> TL;DR: We theoretically analyze the differential architecture search (DARTS) for

understanding the role and impact of skip connections, which inspires a new

method for Neural Architecture Search (NAS) using group-structured sparse gates

and path-depth-wise regularization to overcome the limitation of existing NAS

methods for AutoML.

In our work [1], we investigate the problem of Network architecture search

(NAS), an important family of techniques for Automated Machine Learning

(AutoML). We theoretically analyze the performance of one popular NAS method,

namely differential architecture search (DARTS) [2], which inspires us to design

a more effective NAS method. For the first time, our work theoretically proves

that skip (identity) connections can help networks converge faster and have

superior competitive advantages over other types of operations. This well

explains why DARTS often selects network architectures with dominated skip

connections which often leads to unsatisfactory performance. Based on our

theory, we propose a new path-regularized DARTS with two novel components,

group-structured sparse gate and path-depth-wise regularization, which both

alleviate the unfair competition among operations and thus help finding better

network architectures. Our work advances NAS in both theory and practical

algorithm design to advance the frontiers of automated machine learning.

1. What is network architecture search (NAS)?

Network architecture search (NAS) is an important branch of machine learning

techniques in AutoML. As shown in Fig. 1, given a network graph in the left

figure, NAS aims to address the problem of automatically searching the best

network, that is, how to automatically select proper operations from a

predefined operation set (e.g., 3×3/5×5 convolution/pooling, skip connection,

zero operation, etc) between any two data nodes in the graph. After the NAS

search, one can expect to obtain the well-defined network in the right figure of

Fig. 1 without human experts.

2. Why network architecture search (NAS) is important?

Network architecture search (NAS) [3] is an effective approach for automating

network architecture design, with many successful applications witnessed to

image recognition and language modelling. Unlike expert-designed architectures

which require substantial efforts from experts by trial and error, NAS can

automatically design the network architectures and thus greatly alleviates the

design efforts of experts. Moreover, NAS can also alleviate the design bias

brought by experts which could prohibit achieving better performance. This is

demonstrated by the fact that the networks designed by NAS outperform these

designed by human experts and achieves state-of-the-art performance in many

applications, e.g. image classification.

3. What is the issue in the differential architecture search (DARTS)?

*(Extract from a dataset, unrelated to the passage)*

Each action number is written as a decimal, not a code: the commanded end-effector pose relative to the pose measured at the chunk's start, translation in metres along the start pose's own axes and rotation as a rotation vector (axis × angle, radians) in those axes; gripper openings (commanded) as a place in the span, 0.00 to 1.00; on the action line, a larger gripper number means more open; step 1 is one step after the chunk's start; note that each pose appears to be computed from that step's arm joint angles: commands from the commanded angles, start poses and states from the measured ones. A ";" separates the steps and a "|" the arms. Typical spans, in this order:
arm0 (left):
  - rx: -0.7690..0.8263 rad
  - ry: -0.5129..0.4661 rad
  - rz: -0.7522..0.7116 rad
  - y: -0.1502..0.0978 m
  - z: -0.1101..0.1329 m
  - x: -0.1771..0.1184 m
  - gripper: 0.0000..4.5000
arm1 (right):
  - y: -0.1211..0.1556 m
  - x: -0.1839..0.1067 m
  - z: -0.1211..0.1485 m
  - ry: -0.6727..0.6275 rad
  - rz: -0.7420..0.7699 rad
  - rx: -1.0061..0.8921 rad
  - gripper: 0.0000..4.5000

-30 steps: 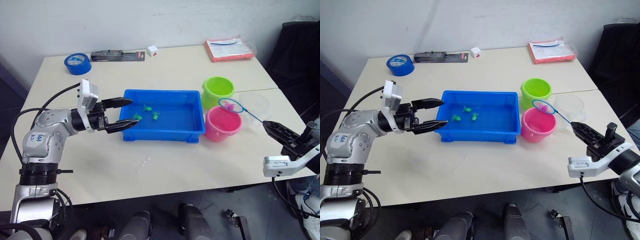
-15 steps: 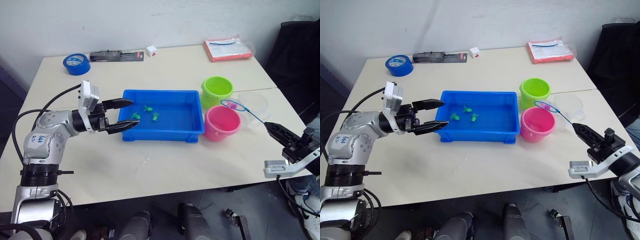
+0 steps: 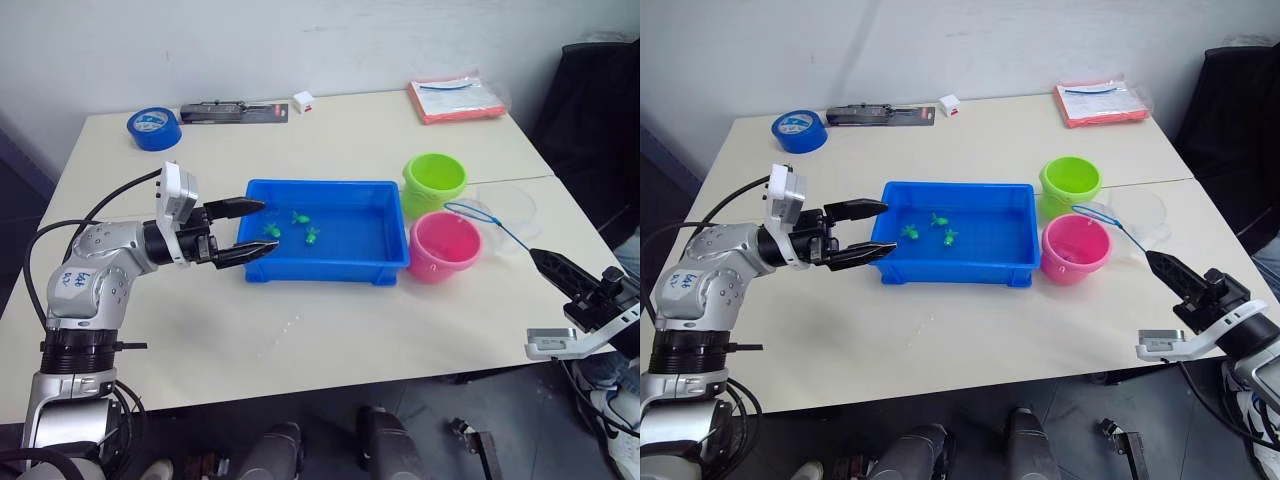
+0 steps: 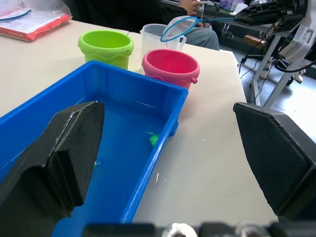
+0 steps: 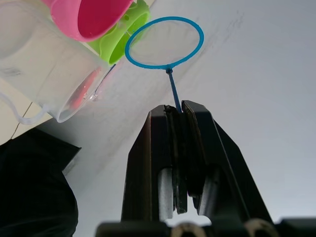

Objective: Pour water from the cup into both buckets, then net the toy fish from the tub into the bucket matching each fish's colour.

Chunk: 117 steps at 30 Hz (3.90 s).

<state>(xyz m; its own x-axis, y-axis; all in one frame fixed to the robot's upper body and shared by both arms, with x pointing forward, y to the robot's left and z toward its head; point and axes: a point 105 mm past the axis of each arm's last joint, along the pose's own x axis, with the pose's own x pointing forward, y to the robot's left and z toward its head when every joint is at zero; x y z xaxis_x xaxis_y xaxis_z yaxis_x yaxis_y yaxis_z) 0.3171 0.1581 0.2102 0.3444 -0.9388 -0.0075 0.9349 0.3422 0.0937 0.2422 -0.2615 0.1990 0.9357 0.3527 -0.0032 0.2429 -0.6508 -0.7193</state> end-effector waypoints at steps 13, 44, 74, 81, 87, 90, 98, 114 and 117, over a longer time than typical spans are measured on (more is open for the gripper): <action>0.039 -0.020 0.077 -0.005 0.009 -0.019 1.00 | -0.072 0.076 -0.013 -0.248 -0.182 0.542 0.18; -0.028 0.056 0.191 -0.029 -0.003 -0.050 1.00 | -0.073 0.169 0.027 -0.515 0.517 0.716 0.18; -0.025 0.031 0.259 -0.039 -0.001 -0.058 1.00 | -0.085 0.161 0.057 -0.777 0.829 0.938 0.18; -0.021 0.031 0.264 -0.037 0.000 -0.059 1.00 | -0.084 0.173 0.059 -0.704 0.889 1.253 0.18; -0.019 0.037 0.266 -0.037 0.000 -0.059 1.00 | -0.083 0.181 0.062 -0.629 0.925 1.485 0.18; -0.019 0.039 0.267 -0.036 0.000 -0.060 1.00 | -0.083 0.181 0.063 -0.613 0.956 1.580 0.18; -0.021 0.049 0.265 -0.036 0.001 -0.060 1.00 | -0.080 0.181 0.062 -0.565 0.966 1.676 0.18; -0.016 0.059 0.260 -0.037 0.004 -0.059 1.00 | -0.082 0.187 0.060 -0.523 0.915 1.719 0.18; -0.013 0.060 0.260 -0.036 0.005 -0.059 1.00 | -0.081 0.186 0.066 -0.525 0.925 1.712 0.18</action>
<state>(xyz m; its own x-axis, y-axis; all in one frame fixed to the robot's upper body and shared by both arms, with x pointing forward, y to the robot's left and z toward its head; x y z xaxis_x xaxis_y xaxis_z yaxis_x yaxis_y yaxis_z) 0.2657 0.2016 0.1970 0.5810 -0.8106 -0.0725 0.8138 0.5799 0.0378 0.3825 -0.1028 0.2037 0.3792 0.6689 -0.6393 -0.9142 0.3776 -0.1471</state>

DARTS [2] is a recently developed leading NAS approach. Previous reinforcement

learning (RL) and evolutionary algorithm (EA) based NAS methods reformulate the

network search problem as a discrete optimization problem, since one needs to

select proper operations from a predefined operation sets to connect any two

data nodes in the network. However, such discrete optimization has extremely

search space (total 1e+16 operation choices for the network of 7 nodes), and

suffers from very high computational cost (thousands of GPU days). To solve this

issue, DARTS relaxes the discrete network architecture search process into

finding continuous architecture parameters. That is, DARTS defines weights for

each operations between any two nodes, and optimizes these operation weights to

decide the final network architecture. In this way, it can optimize the

architecture parameters via gradient descent and thus greatly reduces the high

search cost in RL and EA searching approaches. However, this differential NAS

family, including DARTS and its variants, typically selects many skip

connections (identity mapping, one kinds of operations for connecting two data

nodes) which dominate over other types of operations [4,5,6]. Consequently, the

searched networks are observed to have unsatisfactory performance.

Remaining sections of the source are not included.